La lussazione acromion-claveare viene curata chirurgicamente, riservando l’uso di tutori e successiva fisiocinesiterapia per le lesioni di grado minore.

Lesioni dell'articolazione gleno-omerale

Quest’articolazione, che possiede la particolarità di lavorare sospesa nel vuoto, è costituita dall’estremità sferoidale della testa omerale che ruota su una superficie della scapola, detta glena  consentendo al braccio di compiere una rotazione vicina ai 360° nello spazio.

Oltre alla capsula articolare, ad una struttura di contenimento appoggiata al bordo glenoideo scapolare, detta cercine, ed ai legamenti la stabilità articolare è affidata ad un complesso di muscoli che sovrapponendosi in vari strati mantengono "centrata" la testa omerale sulla glena scapolare durante il movimento.

Come per l’acromion claveare una sollecitazione del braccio, durante uno sforzo od un contrasto, provoca una lesione delle struttura capsulare, legamentosa e muscolare che può condurre alla lussazione dell’omero, ovvero alla perdita del fisiologico contatto tra omero e scapola.

A differenza dell’acromion claveare, la cui lussazione avviene in un solo piano dello spazio, la lussazione omerale, grazie all’ampiezza dell’arco di movimento, può prodursi in diversi piani (anteriore, posteriore, ascellare…).

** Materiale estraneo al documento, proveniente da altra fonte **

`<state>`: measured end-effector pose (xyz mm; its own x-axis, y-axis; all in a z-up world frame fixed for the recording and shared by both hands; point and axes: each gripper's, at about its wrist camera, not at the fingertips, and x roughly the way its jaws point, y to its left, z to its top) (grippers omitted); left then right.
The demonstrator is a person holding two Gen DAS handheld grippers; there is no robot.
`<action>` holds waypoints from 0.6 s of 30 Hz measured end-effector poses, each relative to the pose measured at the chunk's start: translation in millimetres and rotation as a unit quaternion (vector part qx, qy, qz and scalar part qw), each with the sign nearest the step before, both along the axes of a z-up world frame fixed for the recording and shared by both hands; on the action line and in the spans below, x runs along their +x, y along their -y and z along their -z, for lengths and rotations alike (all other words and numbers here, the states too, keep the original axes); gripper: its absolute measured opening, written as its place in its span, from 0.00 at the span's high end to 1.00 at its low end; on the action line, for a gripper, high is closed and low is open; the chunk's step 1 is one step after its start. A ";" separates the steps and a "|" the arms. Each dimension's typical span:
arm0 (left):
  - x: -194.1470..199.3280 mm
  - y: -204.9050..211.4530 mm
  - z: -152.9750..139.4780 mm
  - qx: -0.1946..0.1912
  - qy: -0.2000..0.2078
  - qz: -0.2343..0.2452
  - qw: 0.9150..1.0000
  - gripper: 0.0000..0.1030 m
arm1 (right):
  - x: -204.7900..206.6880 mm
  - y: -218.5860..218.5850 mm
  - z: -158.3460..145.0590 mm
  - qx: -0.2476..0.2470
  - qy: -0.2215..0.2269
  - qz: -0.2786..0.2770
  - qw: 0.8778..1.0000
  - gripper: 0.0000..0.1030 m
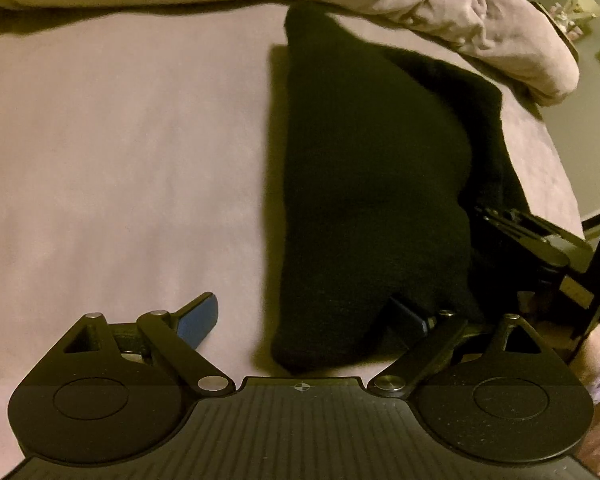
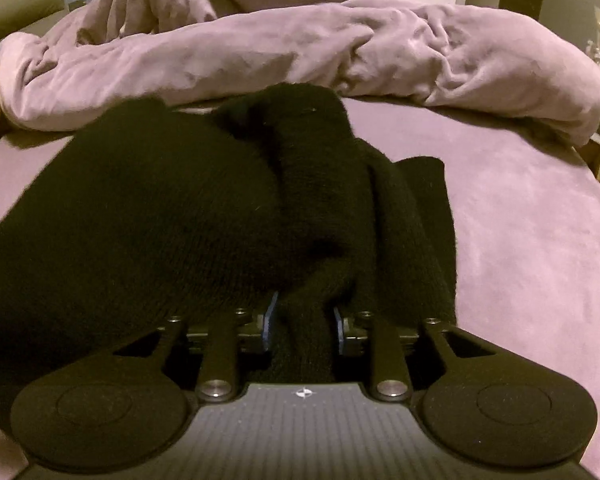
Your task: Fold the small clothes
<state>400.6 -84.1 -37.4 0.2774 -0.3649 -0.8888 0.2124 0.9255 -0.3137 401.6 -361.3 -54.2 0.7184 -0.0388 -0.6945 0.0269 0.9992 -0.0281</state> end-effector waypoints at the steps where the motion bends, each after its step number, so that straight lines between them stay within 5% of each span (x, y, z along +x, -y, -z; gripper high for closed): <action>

In realtà nello sportivo il 95% delle lussazioni gleno omerali è anteriore e si produce per un trauma prodotto mentre il braccio è alzato ed extrarotato.

 

Lussazione scapolo-omerale anteriore
 

Lussazione sottocoracoidea
Lussazione sottocoracoidea

Lussazione sottoglenoidea
Lussazione sottoglenoidea

 
Lussazione scapolo-omerale posteriore (sotto-acromiale)
 

Aspetto antero-posteriore
Aspetto antero-posteriore

Aspetto laterale
Aspetto laterale

L’aspetto clinico è caratteristico per la deformità che si evidenzia alla spalla lussata, oltre che per l’atteggiamento obbligato dell’arto superiore ed il dolore acuto che accompagna la lesione.

Aspetto clinico

Diagnosi

La diagnosi si pone con esame radiografico.

Trattamento

Le manovre per la riduzione della lussazione, ovvero per riportare l’articolazione alla normalità, devono essere eseguite da personale medico esperto. Infatti, sia la lesione in sé, come le manovre di riduzione, se non ben condotte, per la particolare anatomia della regione, possono causare lesioni assai serie ai nervi e ai vasi con lesioni permanenti alla spalla.

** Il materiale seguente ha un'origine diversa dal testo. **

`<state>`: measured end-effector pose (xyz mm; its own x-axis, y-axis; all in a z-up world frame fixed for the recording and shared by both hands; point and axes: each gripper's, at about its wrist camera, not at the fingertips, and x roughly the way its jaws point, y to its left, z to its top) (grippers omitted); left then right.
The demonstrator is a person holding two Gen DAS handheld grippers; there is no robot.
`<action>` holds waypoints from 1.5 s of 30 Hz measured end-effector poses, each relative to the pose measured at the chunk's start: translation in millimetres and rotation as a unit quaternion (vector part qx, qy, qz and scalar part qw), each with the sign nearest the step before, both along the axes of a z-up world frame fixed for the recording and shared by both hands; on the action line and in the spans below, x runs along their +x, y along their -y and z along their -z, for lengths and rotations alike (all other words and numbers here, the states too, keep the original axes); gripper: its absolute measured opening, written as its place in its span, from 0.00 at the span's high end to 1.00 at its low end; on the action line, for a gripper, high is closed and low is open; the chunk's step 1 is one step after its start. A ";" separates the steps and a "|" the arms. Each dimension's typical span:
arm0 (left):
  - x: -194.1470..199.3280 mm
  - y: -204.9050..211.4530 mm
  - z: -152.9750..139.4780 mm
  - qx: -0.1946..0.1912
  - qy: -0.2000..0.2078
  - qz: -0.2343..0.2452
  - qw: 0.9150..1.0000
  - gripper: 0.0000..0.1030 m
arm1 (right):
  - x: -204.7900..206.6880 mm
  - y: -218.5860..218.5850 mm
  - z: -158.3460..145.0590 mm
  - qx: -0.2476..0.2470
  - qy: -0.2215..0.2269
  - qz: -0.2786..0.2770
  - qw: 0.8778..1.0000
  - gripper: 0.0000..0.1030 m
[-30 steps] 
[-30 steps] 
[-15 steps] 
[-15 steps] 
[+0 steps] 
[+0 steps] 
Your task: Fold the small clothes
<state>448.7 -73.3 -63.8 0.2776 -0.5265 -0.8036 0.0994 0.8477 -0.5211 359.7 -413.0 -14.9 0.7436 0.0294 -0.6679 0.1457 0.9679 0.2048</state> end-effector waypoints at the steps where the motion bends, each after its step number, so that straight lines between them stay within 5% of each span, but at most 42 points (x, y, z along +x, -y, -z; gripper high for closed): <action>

Dopo la riduzione della lussazione è necessario un periodo di immobilizzazione di quattro settimane per consentire la cicatrizzazione della lesione, seguita da fisiocinesiterapia per il recupero articolare

Recidive

Talora, in seguito ad un episodio di lussazione, si verificano con frequenza e per movimenti banali ripetuti casi di lussazione gleno-omerale dovuti alla lassità dei tessuti coinvolti nel primo episodio di lussazione; in tale caso si definirà la lussazione di spalla come "abituale o recidivante" e l’unica terapia che potrà essere efficace è quella chirurgica.